Member of the Illinois House of Representatives
- In office 1957–1983

Personal details
- Born: April 9, 1921 Elmwood Park, Illinois, U.S.
- Died: January 4, 1988 (aged 66) Elmwood Park, Illinois, U.S.
- Party: Republican
- Education: Proviso High School Western Illinois University
- Occupation: Politician, businessman

Military service
- Allegiance: United States
- Branch/service: United States Navy
- Battles/wars: World War II

= Elmer W. Conti =

American politician and businessman (1921–1988)

Elmer W. Conti (April 9, 1921 - January 4, 1988) was an American politician and businessman.

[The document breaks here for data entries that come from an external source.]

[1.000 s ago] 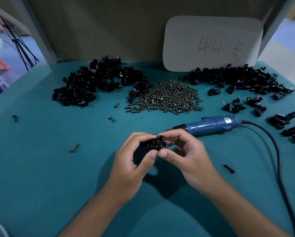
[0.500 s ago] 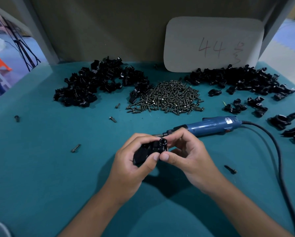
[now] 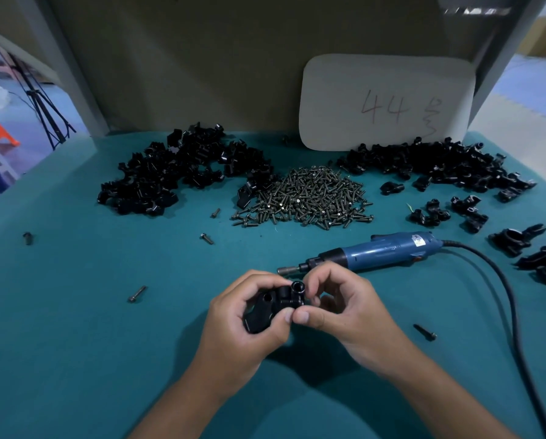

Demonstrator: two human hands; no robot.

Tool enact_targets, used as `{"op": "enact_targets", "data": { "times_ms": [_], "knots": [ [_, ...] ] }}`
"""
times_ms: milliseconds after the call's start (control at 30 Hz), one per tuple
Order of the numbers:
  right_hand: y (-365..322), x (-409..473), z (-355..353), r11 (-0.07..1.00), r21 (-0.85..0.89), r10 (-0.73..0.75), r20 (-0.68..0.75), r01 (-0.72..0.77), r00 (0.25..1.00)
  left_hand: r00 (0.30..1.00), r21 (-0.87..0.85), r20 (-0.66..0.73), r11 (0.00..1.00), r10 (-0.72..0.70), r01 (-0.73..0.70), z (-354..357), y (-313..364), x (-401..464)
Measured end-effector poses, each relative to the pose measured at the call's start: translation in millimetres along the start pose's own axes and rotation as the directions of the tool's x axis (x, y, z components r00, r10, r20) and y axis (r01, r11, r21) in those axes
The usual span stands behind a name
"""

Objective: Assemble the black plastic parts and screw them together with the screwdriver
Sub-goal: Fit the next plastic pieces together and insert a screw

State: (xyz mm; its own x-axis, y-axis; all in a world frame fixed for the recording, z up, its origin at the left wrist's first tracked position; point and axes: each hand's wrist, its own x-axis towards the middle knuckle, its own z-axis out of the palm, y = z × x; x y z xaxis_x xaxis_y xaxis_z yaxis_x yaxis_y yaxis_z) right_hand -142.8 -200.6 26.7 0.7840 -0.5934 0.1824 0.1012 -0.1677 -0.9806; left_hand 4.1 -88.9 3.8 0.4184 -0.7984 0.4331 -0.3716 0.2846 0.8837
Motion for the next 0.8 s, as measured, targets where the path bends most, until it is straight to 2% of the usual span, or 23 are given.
{"op": "enact_targets", "data": {
  "times_ms": [100, 233, 300, 333, 400, 467, 567, 667, 733, 800],
  "knots": [
    [-4, 1, 0, 0.998, -0.054, -0.014, -0.020, 0.013, 1.000, 1.000, 0.000, -0.025, 1.000, 0.001, -0.001, 1, -2, 0],
    [-19, 18, -15, 0.997, -0.074, -0.042, -0.137, 0.032, 0.990, 0.998, -0.042, -0.068, 0.999, -0.019, 0.017, 0, -4, 1],
    [-25, 47, -28, 0.959, -0.279, -0.094, -0.177, 0.042, 0.980, 0.995, -0.062, -0.095, 0.998, -0.028, 0.022, 1, -5, 2],
    [-25, 66, -35, 0.898, -0.438, -0.116, -0.163, 0.033, 0.980, 0.994, -0.075, -0.103, 0.997, -0.041, 0.033, 1, -4, 3],
    [-18, 110, -45, 0.699, -0.715, -0.095, -0.095, -0.001, 0.991, 0.991, -0.113, -0.110, 0.991, -0.077, 0.065, 2, -2, 3],
    [-3, 150, -50, 0.549, -0.834, -0.015, -0.082, -0.060, 0.997, 0.987, -0.145, -0.112, 0.985, -0.112, 0.096, 1, 0, 3],
    [23, 187, -51, 0.436, -0.887, 0.102, -0.120, -0.152, 0.988, 0.981, -0.186, -0.113, 0.973, -0.160, 0.137, -2, 2, 3],
    [33, 199, -47, 0.399, -0.883, 0.167, -0.194, -0.246, 0.967, 0.974, -0.219, -0.118, 0.962, -0.193, 0.164, -3, 2, 5],
    [29, 201, -47, 0.364, -0.899, 0.139, -0.205, -0.243, 0.969, 0.972, -0.246, -0.120, 0.954, -0.203, 0.169, -3, 2, 5],
    [22, 196, -49, 0.399, -0.894, 0.041, -0.204, -0.203, 0.978, 0.972, -0.245, -0.131, 0.956, -0.198, 0.162, -2, 2, 5]
  ]
}}
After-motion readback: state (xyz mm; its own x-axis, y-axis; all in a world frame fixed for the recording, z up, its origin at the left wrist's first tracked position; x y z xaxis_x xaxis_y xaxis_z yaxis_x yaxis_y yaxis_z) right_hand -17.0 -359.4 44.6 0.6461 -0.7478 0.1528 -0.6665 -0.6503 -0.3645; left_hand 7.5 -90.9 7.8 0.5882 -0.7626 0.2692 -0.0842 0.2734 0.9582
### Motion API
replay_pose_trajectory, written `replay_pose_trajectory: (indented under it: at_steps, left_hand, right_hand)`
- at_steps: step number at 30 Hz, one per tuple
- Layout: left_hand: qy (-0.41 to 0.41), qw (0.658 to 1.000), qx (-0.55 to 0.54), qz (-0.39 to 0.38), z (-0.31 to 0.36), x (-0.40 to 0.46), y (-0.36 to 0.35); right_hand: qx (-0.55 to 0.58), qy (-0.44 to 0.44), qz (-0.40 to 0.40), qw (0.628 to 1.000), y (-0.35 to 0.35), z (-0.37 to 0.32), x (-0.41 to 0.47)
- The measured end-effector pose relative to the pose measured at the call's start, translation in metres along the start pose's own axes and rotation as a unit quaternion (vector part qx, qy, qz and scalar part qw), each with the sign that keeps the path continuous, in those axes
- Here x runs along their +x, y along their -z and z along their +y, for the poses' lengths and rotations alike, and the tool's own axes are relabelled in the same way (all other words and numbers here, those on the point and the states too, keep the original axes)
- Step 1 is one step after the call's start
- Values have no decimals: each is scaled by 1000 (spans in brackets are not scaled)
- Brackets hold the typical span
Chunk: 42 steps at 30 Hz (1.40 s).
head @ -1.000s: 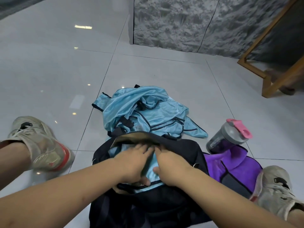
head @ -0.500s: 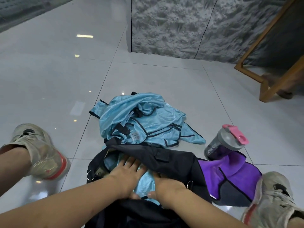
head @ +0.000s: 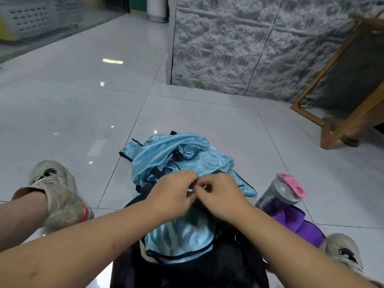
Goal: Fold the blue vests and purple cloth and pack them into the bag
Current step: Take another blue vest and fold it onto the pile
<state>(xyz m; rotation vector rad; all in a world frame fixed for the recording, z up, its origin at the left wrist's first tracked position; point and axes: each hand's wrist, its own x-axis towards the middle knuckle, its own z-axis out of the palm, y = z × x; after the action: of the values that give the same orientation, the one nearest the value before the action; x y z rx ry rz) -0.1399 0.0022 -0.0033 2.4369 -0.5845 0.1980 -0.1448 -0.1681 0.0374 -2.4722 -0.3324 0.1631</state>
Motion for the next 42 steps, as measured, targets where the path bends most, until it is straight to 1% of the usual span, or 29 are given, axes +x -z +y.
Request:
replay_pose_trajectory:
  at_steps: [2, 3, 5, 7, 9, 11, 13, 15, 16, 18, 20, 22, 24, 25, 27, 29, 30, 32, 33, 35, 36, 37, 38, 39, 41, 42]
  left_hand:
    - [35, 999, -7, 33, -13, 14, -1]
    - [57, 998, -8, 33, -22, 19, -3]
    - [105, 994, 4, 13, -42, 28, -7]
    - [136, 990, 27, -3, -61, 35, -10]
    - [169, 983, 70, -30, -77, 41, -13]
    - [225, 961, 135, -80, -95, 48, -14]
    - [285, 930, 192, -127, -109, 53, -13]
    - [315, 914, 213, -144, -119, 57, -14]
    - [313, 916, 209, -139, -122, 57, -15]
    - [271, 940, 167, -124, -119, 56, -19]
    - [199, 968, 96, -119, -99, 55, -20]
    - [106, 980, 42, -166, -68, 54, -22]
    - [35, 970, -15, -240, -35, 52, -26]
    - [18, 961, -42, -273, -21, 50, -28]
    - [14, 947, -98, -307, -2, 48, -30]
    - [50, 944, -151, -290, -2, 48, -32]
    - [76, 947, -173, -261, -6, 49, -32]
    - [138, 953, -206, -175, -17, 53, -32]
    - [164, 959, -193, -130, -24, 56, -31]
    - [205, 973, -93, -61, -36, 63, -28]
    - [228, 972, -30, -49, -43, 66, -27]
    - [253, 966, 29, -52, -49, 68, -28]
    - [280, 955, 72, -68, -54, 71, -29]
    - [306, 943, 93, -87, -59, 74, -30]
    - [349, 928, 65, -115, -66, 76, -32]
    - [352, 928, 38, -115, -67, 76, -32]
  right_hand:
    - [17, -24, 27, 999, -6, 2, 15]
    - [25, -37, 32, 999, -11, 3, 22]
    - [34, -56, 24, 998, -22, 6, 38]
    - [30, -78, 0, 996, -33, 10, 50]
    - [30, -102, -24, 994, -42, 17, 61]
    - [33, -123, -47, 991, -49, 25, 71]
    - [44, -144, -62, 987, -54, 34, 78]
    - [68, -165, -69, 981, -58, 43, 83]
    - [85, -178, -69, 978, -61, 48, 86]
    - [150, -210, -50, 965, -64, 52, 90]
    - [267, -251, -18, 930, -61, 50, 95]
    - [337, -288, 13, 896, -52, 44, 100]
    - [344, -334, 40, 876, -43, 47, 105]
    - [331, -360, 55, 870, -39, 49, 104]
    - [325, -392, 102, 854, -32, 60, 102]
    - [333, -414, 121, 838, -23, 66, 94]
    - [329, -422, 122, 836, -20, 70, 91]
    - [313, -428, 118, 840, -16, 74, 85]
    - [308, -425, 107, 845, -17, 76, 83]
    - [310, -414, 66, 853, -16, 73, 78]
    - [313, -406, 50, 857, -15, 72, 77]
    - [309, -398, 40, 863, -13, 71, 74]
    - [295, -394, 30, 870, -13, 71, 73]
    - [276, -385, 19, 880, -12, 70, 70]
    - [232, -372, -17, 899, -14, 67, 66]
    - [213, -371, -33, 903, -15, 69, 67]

Born in Elmwood Park, Illinois, Conti went to Proviso High School. He served in the United States Navy during World War II. Conti went to Western Illinois University. He was in the real estate and insurance business. Conti was elected to the Elmwood Park Village Board in 1949, and was the village board president from 1953 to 1985.

Conti was involved with the Republican Party. Conti served in the Illinois House of Representatives from 1957 until 1983. Conti died at his home in Elmwood Park, Illinois.

In 1966, Conti was the target of a political assassination attempt, in which a massive black powder bomb was placed in the garage of his home at 2211 North 77th Ave in Elmwood Park. The blast left a 6-inch deep impression in the concrete floor. No suspect(s) have ever been identified or criminally charged in relation to this incident.